REQUIRED WORK:
Would you please copy each line of the data in which the string "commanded" occurs?

[DATA EXTRACT Boundary: Start]

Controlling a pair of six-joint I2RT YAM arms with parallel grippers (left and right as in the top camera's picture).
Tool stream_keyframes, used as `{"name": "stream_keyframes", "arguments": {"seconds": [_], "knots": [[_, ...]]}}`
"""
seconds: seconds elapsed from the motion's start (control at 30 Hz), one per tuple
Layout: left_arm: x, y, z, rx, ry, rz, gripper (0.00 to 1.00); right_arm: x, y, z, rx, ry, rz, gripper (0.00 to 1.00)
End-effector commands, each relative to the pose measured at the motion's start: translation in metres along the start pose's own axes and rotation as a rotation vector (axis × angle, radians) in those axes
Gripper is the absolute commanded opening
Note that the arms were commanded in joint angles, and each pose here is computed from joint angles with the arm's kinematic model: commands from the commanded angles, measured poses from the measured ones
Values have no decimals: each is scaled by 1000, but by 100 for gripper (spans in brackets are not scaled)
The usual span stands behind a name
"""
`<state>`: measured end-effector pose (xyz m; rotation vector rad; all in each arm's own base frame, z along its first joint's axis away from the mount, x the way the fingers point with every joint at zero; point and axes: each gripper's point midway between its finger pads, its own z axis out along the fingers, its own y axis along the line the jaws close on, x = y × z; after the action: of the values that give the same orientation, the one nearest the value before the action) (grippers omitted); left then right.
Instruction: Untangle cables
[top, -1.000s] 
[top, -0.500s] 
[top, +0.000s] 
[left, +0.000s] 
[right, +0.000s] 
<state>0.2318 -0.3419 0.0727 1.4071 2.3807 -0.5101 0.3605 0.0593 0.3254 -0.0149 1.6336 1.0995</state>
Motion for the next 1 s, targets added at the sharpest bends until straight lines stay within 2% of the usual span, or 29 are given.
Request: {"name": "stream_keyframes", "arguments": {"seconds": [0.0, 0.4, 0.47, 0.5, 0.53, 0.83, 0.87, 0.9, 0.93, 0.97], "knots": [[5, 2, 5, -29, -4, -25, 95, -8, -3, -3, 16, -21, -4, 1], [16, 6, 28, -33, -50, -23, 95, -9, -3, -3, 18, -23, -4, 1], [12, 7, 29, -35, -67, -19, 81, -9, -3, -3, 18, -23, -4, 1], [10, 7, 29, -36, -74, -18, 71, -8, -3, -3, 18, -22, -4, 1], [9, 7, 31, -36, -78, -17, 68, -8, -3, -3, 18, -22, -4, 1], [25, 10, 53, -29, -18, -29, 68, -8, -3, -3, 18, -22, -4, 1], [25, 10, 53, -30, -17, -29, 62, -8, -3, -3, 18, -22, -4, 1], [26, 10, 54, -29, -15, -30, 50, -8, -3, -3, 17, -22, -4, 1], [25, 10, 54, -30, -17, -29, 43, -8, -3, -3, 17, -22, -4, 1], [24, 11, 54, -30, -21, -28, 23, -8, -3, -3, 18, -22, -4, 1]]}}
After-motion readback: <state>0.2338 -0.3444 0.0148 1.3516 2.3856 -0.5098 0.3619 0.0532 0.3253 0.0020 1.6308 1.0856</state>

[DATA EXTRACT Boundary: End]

WRITTEN RESPONSE:
Gripper is the absolute commanded opening
Note that the arms were commanded in joint angles, and each pose here is computed from joint angles with the arm's kinematic model: commands from the commanded angles, measured poses from the measured ones

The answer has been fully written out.